The game is played on two 5x5 grids that operate as a slide puzzle (25 places for tiles, with 1 empty space). The object of the game is to duplicate a 3x3 pattern in the middle of 5x5 grid. Each player sees the same pattern but must duplicate it on his or her side of the board. Thus, if the 3x3 pattern consisted of a row of red squares, a row of white squares, and a row of blue squares, one player would have red at the top and blue at the bottom, while the other player would have blue at the top and red at the bottom. Here is a link to the game, so you can see the board: http://www.sover.net/~nichael/puzzles/rubrac/index.html.

When I played the game with my BIL, I saw that he was flipping the image over and backwards. Thus, a row that was supposed to be red/white/blue from his perspective ended up being blue/white/red, and the rows that should have been at the top ended up at the bottom.
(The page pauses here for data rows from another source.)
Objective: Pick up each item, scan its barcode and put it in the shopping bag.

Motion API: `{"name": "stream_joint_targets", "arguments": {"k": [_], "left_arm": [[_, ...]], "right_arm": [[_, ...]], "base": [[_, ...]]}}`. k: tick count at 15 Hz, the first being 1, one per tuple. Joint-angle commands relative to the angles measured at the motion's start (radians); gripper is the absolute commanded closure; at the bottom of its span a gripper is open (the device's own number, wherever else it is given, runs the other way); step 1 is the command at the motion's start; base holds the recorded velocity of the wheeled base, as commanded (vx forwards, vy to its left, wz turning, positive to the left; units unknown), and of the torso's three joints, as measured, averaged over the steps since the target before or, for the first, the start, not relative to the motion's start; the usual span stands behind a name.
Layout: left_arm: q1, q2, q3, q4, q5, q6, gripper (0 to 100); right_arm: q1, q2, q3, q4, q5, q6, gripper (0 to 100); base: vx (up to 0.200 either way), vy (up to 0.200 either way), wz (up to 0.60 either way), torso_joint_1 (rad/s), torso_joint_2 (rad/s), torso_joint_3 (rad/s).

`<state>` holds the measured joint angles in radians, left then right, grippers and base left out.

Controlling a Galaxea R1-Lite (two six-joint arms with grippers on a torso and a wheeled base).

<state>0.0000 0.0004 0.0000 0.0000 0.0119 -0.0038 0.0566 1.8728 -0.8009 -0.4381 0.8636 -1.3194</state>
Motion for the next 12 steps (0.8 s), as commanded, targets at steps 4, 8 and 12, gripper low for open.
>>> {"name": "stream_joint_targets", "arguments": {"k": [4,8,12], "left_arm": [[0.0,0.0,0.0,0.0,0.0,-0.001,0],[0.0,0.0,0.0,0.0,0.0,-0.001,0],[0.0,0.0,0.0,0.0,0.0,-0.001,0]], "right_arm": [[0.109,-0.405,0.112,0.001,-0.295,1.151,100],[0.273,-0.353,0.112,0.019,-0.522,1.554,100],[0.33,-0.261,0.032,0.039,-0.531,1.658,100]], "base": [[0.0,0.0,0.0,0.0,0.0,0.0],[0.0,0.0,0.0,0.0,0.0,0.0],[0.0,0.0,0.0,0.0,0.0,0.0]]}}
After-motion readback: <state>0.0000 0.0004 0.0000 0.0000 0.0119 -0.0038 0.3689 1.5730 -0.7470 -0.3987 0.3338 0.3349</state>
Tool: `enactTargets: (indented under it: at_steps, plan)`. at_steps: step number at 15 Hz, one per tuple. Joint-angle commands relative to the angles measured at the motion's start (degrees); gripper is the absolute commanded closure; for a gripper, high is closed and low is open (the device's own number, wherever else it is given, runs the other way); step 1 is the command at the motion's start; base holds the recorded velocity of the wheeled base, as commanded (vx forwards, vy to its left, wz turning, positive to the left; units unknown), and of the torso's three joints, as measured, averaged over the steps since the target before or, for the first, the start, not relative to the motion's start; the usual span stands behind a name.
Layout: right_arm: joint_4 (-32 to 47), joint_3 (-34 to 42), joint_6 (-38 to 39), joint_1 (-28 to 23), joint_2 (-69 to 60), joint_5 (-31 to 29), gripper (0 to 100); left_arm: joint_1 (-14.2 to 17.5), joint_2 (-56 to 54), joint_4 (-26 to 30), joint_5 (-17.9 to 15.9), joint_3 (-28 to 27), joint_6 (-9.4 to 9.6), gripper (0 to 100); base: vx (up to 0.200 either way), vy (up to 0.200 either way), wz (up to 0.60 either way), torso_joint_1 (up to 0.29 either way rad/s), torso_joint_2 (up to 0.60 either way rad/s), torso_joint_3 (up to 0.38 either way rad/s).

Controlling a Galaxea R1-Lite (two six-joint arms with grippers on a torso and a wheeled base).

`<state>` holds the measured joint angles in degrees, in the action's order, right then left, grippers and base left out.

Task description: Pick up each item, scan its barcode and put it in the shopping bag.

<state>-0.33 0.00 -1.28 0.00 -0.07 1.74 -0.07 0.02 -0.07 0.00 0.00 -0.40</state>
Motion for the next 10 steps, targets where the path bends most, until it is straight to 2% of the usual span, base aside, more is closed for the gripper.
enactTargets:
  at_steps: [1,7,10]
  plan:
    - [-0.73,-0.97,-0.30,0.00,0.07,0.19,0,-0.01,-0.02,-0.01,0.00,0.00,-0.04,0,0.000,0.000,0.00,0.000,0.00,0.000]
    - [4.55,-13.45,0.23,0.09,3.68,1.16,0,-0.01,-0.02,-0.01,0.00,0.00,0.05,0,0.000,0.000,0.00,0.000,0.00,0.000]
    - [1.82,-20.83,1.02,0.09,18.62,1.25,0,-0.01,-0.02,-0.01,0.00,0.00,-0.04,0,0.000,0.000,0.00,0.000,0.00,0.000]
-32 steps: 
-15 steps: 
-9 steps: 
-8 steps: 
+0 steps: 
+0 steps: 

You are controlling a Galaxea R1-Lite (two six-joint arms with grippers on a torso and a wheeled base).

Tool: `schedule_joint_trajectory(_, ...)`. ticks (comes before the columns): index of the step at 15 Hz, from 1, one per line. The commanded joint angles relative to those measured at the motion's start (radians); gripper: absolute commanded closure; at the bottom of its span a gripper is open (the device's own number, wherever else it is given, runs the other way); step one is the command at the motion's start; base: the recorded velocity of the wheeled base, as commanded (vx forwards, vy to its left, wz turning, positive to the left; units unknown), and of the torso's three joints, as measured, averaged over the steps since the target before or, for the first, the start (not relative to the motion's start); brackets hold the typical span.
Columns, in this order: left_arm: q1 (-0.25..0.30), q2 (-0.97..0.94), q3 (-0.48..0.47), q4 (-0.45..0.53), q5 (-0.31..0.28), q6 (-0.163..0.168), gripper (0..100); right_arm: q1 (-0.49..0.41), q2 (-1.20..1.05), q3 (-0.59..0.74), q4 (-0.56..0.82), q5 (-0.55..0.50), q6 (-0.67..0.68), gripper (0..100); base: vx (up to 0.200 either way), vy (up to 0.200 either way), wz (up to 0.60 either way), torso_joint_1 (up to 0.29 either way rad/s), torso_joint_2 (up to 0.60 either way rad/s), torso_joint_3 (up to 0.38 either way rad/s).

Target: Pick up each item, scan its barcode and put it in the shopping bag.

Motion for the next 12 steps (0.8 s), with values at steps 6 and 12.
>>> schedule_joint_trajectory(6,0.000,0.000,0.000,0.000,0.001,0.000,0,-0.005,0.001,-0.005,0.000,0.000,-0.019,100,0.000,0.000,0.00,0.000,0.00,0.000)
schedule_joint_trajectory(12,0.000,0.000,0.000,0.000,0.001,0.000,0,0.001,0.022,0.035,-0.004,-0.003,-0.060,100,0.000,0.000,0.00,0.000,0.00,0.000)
Once we were able to see patterns in the way he could see them, many of his reading difficulties and school issues were put into context.

Good game, great diagnostic tool.

Ok, here’s where my own cognitive ability may be interfering with my own understanding. This is version of my original post. I’ll try to state my objection clearly. IF your BIL were to see the red row on the top (ROT), and then try to reproduce it, wouldn’t he also have to construct his version ROT in order for it to look like the example? The example is really ROT, but looks ROB to him. If up is down and down is up, then in order to reproduce what looks like down to him (ROB), he’d have to do it right side up (ROT), so that it would LOOK like ROB to him.
Or, here’s another version. We don’t know if everyone sees, say, blue the same way. Maybe someone sees it as what most of us call red. But if we put a blue mark on the paper and ask someone to reproduce it, he’ll grab for what we know as the blue marker - regardless of how it looks to him. And I don’t know how to interpret his statement that, “blue looks like red to me.” It’s meaningless, as far as I can tell.
Heeeeellllp!

Were you watching America’s Next Top Model?

Ha! I was wondering that, too. I was watching that while reading this thread and I was all: wait, what?